- _Work order_
Retype each entry below exactly as it stands.

*** Task input ***

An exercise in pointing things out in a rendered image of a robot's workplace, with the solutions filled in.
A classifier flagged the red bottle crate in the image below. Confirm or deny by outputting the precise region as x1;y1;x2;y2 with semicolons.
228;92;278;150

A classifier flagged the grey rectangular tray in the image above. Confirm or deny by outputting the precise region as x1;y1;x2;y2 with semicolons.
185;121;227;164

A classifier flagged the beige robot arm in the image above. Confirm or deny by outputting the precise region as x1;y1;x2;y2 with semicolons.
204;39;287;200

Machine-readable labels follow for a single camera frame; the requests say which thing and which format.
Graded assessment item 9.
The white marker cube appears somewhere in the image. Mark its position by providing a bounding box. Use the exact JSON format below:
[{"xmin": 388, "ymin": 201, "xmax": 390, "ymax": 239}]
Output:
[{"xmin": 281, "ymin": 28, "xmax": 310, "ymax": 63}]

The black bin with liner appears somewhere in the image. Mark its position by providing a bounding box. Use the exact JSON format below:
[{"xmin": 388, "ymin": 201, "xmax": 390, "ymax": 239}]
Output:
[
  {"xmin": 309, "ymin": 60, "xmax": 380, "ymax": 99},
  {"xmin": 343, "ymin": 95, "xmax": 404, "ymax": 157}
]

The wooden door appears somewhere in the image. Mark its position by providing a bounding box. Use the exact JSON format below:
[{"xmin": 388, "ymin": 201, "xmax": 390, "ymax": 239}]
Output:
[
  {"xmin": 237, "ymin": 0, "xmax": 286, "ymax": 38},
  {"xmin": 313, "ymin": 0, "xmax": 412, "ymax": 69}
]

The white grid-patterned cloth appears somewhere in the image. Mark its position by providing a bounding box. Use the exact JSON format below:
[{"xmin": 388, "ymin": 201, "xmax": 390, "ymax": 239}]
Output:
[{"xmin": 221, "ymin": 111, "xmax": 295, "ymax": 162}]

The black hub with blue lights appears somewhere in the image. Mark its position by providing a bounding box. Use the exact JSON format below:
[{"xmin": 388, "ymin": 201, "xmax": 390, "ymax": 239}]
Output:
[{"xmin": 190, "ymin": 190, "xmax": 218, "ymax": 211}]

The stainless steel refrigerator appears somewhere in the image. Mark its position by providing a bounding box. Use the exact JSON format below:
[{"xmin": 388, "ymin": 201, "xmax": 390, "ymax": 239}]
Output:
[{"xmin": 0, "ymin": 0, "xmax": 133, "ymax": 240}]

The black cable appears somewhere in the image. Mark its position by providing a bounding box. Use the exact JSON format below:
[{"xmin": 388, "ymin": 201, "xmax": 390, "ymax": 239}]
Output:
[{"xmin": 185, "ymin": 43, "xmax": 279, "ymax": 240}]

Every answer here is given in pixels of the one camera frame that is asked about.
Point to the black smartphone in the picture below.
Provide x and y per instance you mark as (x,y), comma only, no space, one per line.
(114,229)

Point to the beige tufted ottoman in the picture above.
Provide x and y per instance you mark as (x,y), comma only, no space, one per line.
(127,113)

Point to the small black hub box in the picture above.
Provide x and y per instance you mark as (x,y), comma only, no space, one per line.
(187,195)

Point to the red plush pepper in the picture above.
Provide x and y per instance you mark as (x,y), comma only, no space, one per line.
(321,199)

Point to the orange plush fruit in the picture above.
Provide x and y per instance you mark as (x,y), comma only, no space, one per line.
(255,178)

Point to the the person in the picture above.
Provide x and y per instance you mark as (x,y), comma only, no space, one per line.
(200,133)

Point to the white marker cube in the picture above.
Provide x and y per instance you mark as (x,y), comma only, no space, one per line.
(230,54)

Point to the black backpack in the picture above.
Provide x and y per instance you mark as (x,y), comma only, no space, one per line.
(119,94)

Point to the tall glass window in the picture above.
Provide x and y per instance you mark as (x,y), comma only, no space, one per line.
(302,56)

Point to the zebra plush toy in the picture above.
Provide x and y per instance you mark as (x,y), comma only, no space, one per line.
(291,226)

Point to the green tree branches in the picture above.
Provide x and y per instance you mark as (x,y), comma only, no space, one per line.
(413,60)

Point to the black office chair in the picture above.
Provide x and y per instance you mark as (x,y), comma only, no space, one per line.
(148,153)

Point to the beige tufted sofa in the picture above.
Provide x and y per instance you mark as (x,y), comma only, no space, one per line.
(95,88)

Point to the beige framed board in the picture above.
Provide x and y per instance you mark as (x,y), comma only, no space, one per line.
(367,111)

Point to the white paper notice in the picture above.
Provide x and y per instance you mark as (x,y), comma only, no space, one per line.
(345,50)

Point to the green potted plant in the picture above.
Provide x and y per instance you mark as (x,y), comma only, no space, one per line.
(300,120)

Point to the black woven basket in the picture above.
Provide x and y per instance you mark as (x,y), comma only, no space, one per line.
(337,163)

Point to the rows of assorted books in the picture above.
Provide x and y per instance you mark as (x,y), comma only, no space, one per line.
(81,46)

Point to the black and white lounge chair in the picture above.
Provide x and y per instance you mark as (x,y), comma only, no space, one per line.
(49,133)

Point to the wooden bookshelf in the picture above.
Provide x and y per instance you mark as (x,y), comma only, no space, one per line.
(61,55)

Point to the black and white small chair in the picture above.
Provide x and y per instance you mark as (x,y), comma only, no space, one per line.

*** End of Task input ***

- _Answer to the problem_
An exercise in pointing things out in a rendered image of a robot's workplace, with the solutions filled in.
A classifier flagged the red bottle crate in the image below. Confirm or deny by outputting the precise region as x1;y1;x2;y2 with semicolons.
228;92;278;150

A classifier flagged the grey rectangular tray in the image above. Confirm or deny by outputting the precise region as x1;y1;x2;y2 with semicolons.
185;121;227;164

A classifier flagged the beige robot arm in the image above. Confirm or deny by outputting the precise region as x1;y1;x2;y2 with semicolons.
204;39;287;200

Machine-readable labels follow for a single camera frame; the requests say which thing and which format.
Graded assessment item 9.
The white marker cube appears somewhere in the image. Mark its position by providing a bounding box. Use the exact JSON format below:
[{"xmin": 388, "ymin": 201, "xmax": 390, "ymax": 239}]
Output:
[{"xmin": 281, "ymin": 28, "xmax": 310, "ymax": 63}]

The black bin with liner appears somewhere in the image. Mark its position by providing a bounding box. Use the exact JSON format below:
[{"xmin": 388, "ymin": 201, "xmax": 390, "ymax": 239}]
Output:
[
  {"xmin": 309, "ymin": 60, "xmax": 380, "ymax": 99},
  {"xmin": 343, "ymin": 95, "xmax": 404, "ymax": 157}
]

The wooden door appears somewhere in the image. Mark its position by providing a bounding box. Use the exact JSON format below:
[{"xmin": 388, "ymin": 201, "xmax": 390, "ymax": 239}]
Output:
[
  {"xmin": 237, "ymin": 0, "xmax": 286, "ymax": 38},
  {"xmin": 313, "ymin": 0, "xmax": 412, "ymax": 69}
]

The white grid-patterned cloth appears somewhere in the image. Mark its position by providing a bounding box. Use the exact JSON format below:
[{"xmin": 388, "ymin": 201, "xmax": 390, "ymax": 239}]
Output:
[{"xmin": 221, "ymin": 111, "xmax": 295, "ymax": 162}]

The black hub with blue lights appears somewhere in the image. Mark its position by providing a bounding box. Use the exact JSON format below:
[{"xmin": 388, "ymin": 201, "xmax": 390, "ymax": 239}]
Output:
[{"xmin": 190, "ymin": 190, "xmax": 218, "ymax": 211}]

The stainless steel refrigerator appears somewhere in the image. Mark its position by providing a bounding box. Use the exact JSON format below:
[{"xmin": 388, "ymin": 201, "xmax": 390, "ymax": 239}]
Output:
[{"xmin": 0, "ymin": 0, "xmax": 133, "ymax": 240}]

The black cable appears somewhere in the image. Mark its position by providing a bounding box. Use the exact JSON format below:
[{"xmin": 388, "ymin": 201, "xmax": 390, "ymax": 239}]
Output:
[{"xmin": 185, "ymin": 43, "xmax": 279, "ymax": 240}]

Every answer here is given in pixels of the one camera frame that is asked about.
Point to the black smartphone in the picture below.
Provide x and y per instance you mark as (x,y), comma only, no space, one per line.
(114,229)

Point to the beige tufted ottoman in the picture above.
Provide x and y per instance you mark as (x,y), comma only, no space, one per line.
(127,113)

Point to the small black hub box in the picture above.
Provide x and y per instance you mark as (x,y), comma only, no space, one per line.
(187,195)

Point to the red plush pepper in the picture above.
Provide x and y per instance you mark as (x,y), comma only, no space, one per line.
(321,199)

Point to the orange plush fruit in the picture above.
Provide x and y per instance you mark as (x,y), comma only, no space, one per line.
(255,178)

Point to the the person in the picture above.
Provide x and y per instance you mark as (x,y), comma only, no space, one per line.
(200,133)

Point to the white marker cube in the picture above.
Provide x and y per instance you mark as (x,y), comma only, no space, one per line.
(230,54)

Point to the black backpack in the picture above.
Provide x and y per instance you mark as (x,y), comma only, no space, one per line.
(119,94)

Point to the tall glass window in the picture above.
Provide x and y per instance you mark as (x,y), comma only, no space, one per line.
(302,56)

Point to the zebra plush toy in the picture above.
Provide x and y per instance you mark as (x,y), comma only, no space, one per line.
(291,226)

Point to the green tree branches in the picture above.
Provide x and y per instance you mark as (x,y), comma only, no space, one per line.
(413,60)

Point to the black office chair in the picture above.
Provide x and y per instance you mark as (x,y), comma only, no space, one per line.
(148,153)

Point to the beige tufted sofa in the picture above.
Provide x and y per instance you mark as (x,y), comma only, no space, one per line.
(95,88)

Point to the beige framed board in the picture above.
Provide x and y per instance you mark as (x,y), comma only, no space, one per line.
(367,111)

Point to the white paper notice in the picture above.
Provide x and y per instance you mark as (x,y), comma only, no space, one per line.
(345,50)

Point to the green potted plant in the picture above.
Provide x and y per instance you mark as (x,y), comma only, no space, one per line.
(300,120)

Point to the black woven basket in the picture above.
Provide x and y per instance you mark as (x,y), comma only, no space, one per line.
(337,163)

Point to the rows of assorted books in the picture above.
Provide x and y per instance you mark as (x,y), comma only, no space, one per line.
(81,46)

Point to the black and white lounge chair in the picture above.
Provide x and y per instance you mark as (x,y), comma only, no space, one per line.
(49,133)

Point to the wooden bookshelf in the picture above.
Provide x and y per instance you mark as (x,y), comma only, no space, one per line.
(61,55)

Point to the black and white small chair in the picture above.
Provide x and y per instance you mark as (x,y), comma only, no space, one per line.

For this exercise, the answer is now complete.